- PROBLEM TO WORK ON -
If a line of the records contains the string "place", copy it out.
[DATASET Boundary: Start]
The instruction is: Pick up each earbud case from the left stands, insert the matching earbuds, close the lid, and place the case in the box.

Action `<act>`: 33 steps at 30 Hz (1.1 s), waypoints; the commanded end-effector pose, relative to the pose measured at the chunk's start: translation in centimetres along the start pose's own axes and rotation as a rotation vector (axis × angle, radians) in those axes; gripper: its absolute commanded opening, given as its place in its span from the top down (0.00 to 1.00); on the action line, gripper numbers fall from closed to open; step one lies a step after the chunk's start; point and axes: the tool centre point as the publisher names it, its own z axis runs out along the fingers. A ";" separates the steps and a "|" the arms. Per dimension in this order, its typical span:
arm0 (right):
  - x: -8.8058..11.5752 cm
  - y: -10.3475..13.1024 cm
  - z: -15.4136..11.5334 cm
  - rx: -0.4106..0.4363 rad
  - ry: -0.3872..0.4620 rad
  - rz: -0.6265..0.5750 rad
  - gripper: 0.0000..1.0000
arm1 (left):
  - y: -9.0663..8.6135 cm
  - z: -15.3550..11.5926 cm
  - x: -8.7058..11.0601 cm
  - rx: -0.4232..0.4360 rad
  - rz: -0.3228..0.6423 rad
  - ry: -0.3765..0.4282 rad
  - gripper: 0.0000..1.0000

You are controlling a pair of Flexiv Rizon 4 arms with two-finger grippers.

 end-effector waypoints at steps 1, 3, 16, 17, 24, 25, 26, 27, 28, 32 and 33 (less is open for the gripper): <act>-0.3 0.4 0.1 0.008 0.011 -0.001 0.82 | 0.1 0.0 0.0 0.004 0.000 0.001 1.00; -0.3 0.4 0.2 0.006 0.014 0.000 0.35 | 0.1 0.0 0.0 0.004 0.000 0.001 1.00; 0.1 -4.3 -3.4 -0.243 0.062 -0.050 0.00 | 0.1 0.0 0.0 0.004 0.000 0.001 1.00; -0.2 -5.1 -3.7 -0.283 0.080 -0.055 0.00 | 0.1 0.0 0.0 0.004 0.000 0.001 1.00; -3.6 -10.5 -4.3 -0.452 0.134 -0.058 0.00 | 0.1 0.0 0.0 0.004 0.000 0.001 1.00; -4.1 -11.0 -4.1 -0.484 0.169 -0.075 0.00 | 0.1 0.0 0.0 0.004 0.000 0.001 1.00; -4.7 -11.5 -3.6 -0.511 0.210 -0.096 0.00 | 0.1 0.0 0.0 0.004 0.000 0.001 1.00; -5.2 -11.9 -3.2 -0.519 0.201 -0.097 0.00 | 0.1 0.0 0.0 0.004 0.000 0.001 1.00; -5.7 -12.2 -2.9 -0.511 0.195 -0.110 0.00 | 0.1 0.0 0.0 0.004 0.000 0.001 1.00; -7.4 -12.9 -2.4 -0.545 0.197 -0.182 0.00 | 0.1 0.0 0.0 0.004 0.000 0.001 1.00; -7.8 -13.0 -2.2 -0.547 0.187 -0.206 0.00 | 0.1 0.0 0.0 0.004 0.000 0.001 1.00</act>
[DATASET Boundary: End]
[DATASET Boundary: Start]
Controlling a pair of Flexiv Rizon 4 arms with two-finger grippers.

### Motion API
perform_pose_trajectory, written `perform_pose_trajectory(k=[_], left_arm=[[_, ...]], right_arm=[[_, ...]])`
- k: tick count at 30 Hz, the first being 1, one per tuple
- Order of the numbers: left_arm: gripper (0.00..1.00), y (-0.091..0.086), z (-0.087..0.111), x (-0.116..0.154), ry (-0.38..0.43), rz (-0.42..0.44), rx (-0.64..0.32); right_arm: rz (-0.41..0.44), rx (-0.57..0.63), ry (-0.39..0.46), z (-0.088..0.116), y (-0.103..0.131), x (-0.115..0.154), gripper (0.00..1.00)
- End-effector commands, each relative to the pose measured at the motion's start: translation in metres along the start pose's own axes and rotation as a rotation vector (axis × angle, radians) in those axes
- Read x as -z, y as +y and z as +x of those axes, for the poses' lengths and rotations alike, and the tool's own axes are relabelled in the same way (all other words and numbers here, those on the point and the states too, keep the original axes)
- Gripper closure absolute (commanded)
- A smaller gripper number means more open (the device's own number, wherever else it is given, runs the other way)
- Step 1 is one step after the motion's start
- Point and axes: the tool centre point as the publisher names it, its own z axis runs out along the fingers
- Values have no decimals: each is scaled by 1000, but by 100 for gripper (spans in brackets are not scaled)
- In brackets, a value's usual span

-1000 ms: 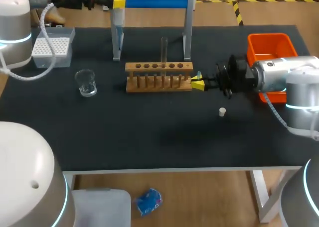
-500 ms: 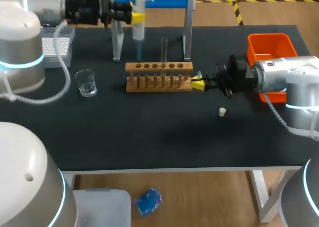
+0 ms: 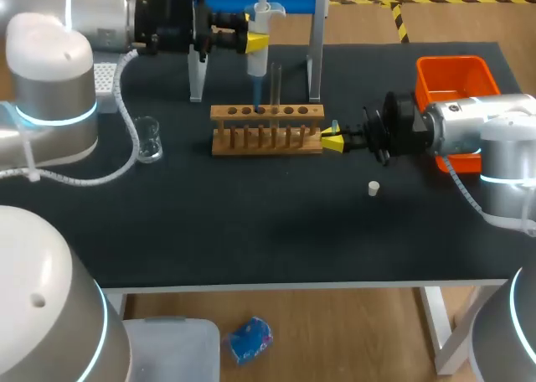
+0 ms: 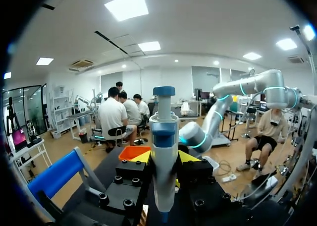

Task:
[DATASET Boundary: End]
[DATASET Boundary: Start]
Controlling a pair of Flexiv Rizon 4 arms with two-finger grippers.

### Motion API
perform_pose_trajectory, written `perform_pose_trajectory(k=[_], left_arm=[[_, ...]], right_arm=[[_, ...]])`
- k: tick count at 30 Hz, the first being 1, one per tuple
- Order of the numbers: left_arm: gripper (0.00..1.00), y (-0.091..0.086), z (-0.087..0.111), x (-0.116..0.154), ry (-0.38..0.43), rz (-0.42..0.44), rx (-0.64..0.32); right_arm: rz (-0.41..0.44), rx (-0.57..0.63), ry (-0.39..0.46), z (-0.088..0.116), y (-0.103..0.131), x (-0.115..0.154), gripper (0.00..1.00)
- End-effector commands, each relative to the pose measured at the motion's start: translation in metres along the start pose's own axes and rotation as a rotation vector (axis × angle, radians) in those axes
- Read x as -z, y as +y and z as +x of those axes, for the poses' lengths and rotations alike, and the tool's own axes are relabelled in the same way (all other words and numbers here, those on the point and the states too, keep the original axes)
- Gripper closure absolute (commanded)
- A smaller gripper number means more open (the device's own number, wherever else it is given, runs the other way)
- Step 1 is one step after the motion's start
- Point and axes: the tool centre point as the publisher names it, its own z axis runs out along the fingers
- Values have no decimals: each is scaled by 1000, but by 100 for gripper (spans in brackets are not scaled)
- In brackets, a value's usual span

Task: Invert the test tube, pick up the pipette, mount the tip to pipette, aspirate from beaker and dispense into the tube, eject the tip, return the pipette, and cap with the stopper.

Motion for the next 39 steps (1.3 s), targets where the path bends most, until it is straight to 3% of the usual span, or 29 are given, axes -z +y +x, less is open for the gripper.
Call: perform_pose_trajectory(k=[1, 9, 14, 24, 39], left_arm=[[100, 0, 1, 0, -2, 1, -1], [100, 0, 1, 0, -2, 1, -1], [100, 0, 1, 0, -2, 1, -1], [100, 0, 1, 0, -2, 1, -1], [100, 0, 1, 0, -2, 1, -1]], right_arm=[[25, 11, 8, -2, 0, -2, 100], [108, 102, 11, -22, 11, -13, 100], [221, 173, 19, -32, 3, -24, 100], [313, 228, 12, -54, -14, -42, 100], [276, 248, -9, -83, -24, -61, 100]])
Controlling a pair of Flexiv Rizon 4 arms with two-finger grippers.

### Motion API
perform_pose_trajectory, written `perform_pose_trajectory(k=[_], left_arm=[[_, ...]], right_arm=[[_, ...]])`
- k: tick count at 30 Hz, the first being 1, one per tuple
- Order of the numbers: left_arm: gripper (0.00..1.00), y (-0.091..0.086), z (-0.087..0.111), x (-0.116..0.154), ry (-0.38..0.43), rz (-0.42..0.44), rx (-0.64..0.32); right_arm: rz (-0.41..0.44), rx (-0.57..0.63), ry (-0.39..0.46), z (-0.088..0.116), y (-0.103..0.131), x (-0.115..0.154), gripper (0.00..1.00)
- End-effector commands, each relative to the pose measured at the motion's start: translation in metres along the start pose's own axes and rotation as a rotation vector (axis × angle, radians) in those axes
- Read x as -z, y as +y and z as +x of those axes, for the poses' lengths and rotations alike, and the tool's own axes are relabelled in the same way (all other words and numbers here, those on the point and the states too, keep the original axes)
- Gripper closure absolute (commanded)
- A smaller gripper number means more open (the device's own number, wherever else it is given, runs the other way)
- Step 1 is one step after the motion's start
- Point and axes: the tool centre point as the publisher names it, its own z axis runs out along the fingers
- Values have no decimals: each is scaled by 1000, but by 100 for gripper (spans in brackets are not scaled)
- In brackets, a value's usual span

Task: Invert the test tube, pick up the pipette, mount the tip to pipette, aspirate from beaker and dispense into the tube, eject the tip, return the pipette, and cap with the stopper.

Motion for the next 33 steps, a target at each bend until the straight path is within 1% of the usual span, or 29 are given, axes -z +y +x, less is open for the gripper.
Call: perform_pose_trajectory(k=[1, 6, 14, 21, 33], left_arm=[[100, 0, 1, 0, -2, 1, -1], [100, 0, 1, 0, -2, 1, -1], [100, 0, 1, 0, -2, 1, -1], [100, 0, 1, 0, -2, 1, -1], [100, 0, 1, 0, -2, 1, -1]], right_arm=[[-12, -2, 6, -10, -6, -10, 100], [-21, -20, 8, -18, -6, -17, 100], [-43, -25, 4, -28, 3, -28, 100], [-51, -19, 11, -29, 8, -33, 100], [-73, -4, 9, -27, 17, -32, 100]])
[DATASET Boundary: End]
- SOLUTION -
The instruction is: Pick up each earbud case from the left stands, insert the matching earbuds, close the lid, and place the case in the box.
Action `<act>`: 33 steps at 30 Hz (1.1 s), waypoints; the commanded end-effector pose, relative to the pose measured at the chunk's start: translation in centimetres along the start pose's own axes and rotation as a rotation vector (axis × angle, radians) in those axes; gripper: its absolute commanded opening, given as its place in its span from the top down (0.00 to 1.00); on the action line, gripper numbers fall from closed to open; step one lies a step after the chunk's start; point and axes: the tool centre point as the publisher names it, its own z axis runs out along the fingers. A ";" separates the steps and a "|" the arms. Per dimension in this order, its typical span:

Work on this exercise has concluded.